Task goal: The entries must be restated exactly as written.

Data for the task:
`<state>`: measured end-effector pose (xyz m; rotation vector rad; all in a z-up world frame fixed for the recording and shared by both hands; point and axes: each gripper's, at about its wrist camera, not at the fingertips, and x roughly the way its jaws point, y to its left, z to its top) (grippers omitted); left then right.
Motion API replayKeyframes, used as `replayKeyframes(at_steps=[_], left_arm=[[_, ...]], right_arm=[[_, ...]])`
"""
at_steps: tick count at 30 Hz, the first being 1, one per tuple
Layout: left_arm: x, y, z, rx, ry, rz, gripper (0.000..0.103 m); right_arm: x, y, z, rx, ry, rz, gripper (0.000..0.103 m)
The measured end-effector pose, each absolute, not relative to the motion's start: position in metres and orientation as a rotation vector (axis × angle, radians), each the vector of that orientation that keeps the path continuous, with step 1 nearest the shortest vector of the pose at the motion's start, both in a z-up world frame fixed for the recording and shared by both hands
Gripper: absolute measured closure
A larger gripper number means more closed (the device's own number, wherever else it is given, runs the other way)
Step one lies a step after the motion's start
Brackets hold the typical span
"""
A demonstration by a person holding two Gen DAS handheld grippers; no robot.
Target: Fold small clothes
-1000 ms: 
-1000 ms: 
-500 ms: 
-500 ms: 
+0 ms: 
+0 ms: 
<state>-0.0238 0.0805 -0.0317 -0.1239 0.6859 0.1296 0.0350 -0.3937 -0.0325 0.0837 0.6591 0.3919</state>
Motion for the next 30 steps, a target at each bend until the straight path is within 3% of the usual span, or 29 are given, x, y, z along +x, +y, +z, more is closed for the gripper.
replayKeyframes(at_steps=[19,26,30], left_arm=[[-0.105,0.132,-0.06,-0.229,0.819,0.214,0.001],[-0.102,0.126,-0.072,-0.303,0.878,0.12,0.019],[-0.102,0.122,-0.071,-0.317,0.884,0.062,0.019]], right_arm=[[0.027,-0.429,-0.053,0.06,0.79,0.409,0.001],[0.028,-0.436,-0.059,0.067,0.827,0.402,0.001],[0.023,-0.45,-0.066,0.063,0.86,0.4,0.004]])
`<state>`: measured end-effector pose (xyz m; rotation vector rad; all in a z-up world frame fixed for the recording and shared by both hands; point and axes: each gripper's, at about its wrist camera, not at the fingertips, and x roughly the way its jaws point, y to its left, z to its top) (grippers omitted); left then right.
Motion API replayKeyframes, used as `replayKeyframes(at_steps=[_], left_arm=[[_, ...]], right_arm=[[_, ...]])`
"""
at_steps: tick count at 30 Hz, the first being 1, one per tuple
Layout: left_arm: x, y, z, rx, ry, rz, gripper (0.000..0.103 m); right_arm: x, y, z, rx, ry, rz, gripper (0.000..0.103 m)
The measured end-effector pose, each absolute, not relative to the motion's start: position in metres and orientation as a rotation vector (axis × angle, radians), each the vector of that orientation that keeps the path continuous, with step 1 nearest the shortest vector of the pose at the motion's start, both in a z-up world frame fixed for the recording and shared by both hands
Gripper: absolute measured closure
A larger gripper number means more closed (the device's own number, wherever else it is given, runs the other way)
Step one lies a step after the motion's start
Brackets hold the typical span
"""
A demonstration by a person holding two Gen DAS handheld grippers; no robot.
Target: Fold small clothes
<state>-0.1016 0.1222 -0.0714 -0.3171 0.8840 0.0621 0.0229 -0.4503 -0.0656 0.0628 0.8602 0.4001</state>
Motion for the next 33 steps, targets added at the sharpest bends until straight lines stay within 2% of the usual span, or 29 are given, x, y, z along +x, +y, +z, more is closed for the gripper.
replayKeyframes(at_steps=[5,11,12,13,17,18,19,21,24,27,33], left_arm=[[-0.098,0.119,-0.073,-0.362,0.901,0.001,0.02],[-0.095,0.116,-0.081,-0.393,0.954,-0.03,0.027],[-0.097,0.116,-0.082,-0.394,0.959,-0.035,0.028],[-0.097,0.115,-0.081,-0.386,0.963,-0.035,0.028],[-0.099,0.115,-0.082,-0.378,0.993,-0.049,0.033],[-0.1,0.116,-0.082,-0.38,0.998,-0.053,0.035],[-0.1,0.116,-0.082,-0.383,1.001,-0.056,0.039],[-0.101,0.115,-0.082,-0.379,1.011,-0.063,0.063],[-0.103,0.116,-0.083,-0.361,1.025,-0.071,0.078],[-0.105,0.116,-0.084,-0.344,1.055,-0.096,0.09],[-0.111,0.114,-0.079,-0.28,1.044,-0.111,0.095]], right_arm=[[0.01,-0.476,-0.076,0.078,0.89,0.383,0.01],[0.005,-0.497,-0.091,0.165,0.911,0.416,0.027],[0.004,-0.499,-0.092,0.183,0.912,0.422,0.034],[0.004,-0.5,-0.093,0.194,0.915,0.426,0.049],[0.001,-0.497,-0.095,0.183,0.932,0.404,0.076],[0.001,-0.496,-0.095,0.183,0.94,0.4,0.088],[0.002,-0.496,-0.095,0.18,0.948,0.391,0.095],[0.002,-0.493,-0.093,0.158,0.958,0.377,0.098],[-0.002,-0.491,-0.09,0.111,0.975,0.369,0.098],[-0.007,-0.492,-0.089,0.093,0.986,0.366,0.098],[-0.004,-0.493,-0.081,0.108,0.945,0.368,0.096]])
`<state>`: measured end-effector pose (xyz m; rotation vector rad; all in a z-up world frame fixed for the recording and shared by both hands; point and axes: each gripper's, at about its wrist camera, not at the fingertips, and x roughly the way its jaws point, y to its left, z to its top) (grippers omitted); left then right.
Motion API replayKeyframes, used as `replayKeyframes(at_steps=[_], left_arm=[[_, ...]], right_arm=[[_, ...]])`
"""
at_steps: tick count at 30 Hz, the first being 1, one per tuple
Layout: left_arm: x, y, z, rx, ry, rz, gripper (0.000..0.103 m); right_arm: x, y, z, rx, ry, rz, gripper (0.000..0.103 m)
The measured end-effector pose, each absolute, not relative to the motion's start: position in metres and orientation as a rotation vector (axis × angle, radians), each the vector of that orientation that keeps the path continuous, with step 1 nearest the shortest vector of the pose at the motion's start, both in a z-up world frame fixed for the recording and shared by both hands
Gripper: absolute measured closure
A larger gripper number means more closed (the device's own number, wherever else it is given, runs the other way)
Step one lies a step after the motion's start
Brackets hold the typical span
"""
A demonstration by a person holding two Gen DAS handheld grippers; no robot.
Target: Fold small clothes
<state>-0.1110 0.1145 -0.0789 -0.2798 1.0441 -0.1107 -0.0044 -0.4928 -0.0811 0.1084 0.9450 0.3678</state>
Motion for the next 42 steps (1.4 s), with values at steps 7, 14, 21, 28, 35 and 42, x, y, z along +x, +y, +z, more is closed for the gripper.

Worked solution:
`<state>`: measured end-effector pose (xyz m; rotation vector rad; all in a z-up world frame fixed for the recording and shared by both hands; point and axes: each gripper's, at about its wrist camera, not at the fingertips, and x roughly the way its jaws point, y to its left, z to its top) (grippers omitted); left then right.
Motion API replayKeyframes, used as `replayKeyframes(at_steps=[_], left_arm=[[_, ...]], right_arm=[[_, ...]])`
"""
at_steps: tick count at 30 Hz, the first being 1, one per tuple
Layout: left_arm: x, y, z, rx, ry, rz, gripper (0.000..0.103 m); right_arm: x, y, z, rx, ry, rz, gripper (0.000..0.103 m)
The measured end-effector pose, each absolute, not relative to the motion's start: position in metres and orientation as a rotation vector (axis × angle, radians), each the vector of that orientation that keeps the path continuous, with step 1 nearest the shortest vector of the pose at the motion's start, both in a z-up world frame fixed for the recording and shared by both hands
Gripper: absolute measured closure
A larger gripper number means more closed (the device's own number, wherever else it is given, runs the other way)
Step one lies a step after the motion's start
Brackets hold the typical span
"""
A demonstration by a person holding two Gen DAS handheld grippers; no robot.
Target: Fold small clothes
-1000 ms: 
-1000 ms: 
-500 ms: 
-500 ms: 
+0 ms: 
+0 ms: 
<state>-0.0238 0.0805 -0.0317 -0.1239 0.6859 0.1296 0.0350 -0.3937 -0.0325 0.0837 0.6591 0.3919</state>
Motion for the next 30 steps, a target at each bend until the straight path is within 3% of the usual span, or 29 are given, x, y, z along +x, +y, +z, more is closed for the gripper.
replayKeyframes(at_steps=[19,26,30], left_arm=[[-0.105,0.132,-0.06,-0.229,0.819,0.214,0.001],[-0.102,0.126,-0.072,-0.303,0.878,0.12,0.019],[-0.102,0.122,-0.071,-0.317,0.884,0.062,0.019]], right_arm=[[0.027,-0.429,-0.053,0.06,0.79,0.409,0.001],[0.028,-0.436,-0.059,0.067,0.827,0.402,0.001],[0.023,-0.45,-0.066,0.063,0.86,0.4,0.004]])
`<state>`: measured end-effector pose (xyz m; rotation vector rad; all in a z-up world frame fixed for the recording and shared by both hands; point and axes: each gripper's, at about its wrist camera, not at the fingertips, and x roughly the way its jaws point, y to its left, z to its top) (grippers omitted); left then right.
Motion API replayKeyframes, used as `replayKeyframes(at_steps=[_], left_arm=[[_, ...]], right_arm=[[_, ...]])`
"""
at_steps: tick count at 30 Hz, the first being 1, one per tuple
Layout: left_arm: x, y, z, rx, ry, rz, gripper (0.000..0.103 m); right_arm: x, y, z, rx, ry, rz, gripper (0.000..0.103 m)
The measured end-effector pose, each absolute, not relative to the motion's start: position in metres and orientation as a rotation vector (axis × angle, radians), each the vector of that orientation that keeps the path continuous, with step 1 nearest the shortest vector of the pose at the motion's start, both in a z-up world frame fixed for the recording and shared by both hands
Gripper: absolute measured closure
A larger gripper number means more closed (the device's own number, wherever else it is given, runs the other way)
Step one lies a step after the motion's start
Brackets hold the typical span
"""
A demonstration by a person holding two Gen DAS handheld grippers; no robot.
Target: Fold small clothes
<state>-0.1016 0.1222 -0.0714 -0.3171 0.8840 0.0621 0.0229 -0.4503 -0.0656 0.0628 0.8602 0.4001</state>
Motion for the next 33 steps, targets added at the sharpest bends until straight lines stay within 2% of the usual span, or 29 are given, x, y, z along +x, +y, +z, more is closed for the gripper.
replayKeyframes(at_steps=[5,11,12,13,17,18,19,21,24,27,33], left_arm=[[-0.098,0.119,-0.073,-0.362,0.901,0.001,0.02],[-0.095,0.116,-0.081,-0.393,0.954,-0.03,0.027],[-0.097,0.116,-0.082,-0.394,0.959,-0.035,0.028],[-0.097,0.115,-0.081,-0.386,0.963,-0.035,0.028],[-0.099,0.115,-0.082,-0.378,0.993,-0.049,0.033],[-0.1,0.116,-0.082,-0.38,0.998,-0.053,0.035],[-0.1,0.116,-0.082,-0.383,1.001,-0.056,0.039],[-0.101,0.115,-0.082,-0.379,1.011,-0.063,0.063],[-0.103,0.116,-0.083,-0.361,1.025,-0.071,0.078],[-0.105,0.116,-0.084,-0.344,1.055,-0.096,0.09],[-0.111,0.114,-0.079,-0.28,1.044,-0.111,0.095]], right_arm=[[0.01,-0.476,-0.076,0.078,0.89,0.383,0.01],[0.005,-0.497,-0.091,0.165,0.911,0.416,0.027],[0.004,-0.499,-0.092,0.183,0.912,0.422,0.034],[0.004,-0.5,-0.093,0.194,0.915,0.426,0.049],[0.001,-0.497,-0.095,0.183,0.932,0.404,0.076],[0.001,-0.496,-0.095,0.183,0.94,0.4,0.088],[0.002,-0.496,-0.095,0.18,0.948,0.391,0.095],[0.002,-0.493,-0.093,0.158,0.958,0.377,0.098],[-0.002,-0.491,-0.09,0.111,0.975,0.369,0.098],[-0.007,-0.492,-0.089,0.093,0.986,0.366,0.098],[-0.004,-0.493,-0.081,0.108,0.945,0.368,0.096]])
`<state>`: measured end-effector pose (xyz m; rotation vector rad; all in a z-up world frame fixed for the recording and shared by both hands; point and axes: each gripper's, at about its wrist camera, not at the fingertips, and x roughly the way its jaws point, y to its left, z to its top) (grippers omitted); left then right.
Motion API replayKeyframes, used as `replayKeyframes(at_steps=[_], left_arm=[[_, ...]], right_arm=[[_, ...]])`
"""
at_steps: tick count at 30 Hz, the first being 1, one per tuple
Layout: left_arm: x, y, z, rx, ry, rz, gripper (0.000..0.103 m); right_arm: x, y, z, rx, ry, rz, gripper (0.000..0.103 m)
The measured end-effector pose, each absolute, not relative to the motion's start: position in metres and orientation as a rotation vector (axis × angle, radians), each the vector of that orientation that keeps the path continuous, with step 1 nearest the shortest vector of the pose at the motion's start, both in a z-up world frame fixed for the recording and shared by both hands
Gripper: absolute measured closure
A larger gripper number means more closed (the device's own number, wherever else it is given, runs the other way)
Step one lies a step after the motion's start
Brackets hold the typical span
"""
A demonstration by a person holding two Gen DAS handheld grippers; no robot.
Target: Fold small clothes
<state>-0.1110 0.1145 -0.0789 -0.2798 1.0441 -0.1107 -0.0044 -0.4928 -0.0811 0.1084 0.9450 0.3678</state>
Motion for the next 42 steps (1.4 s), with values at steps 7, 14, 21, 28, 35 and 42, x, y, z along +x, +y, +z, more is closed for the gripper.

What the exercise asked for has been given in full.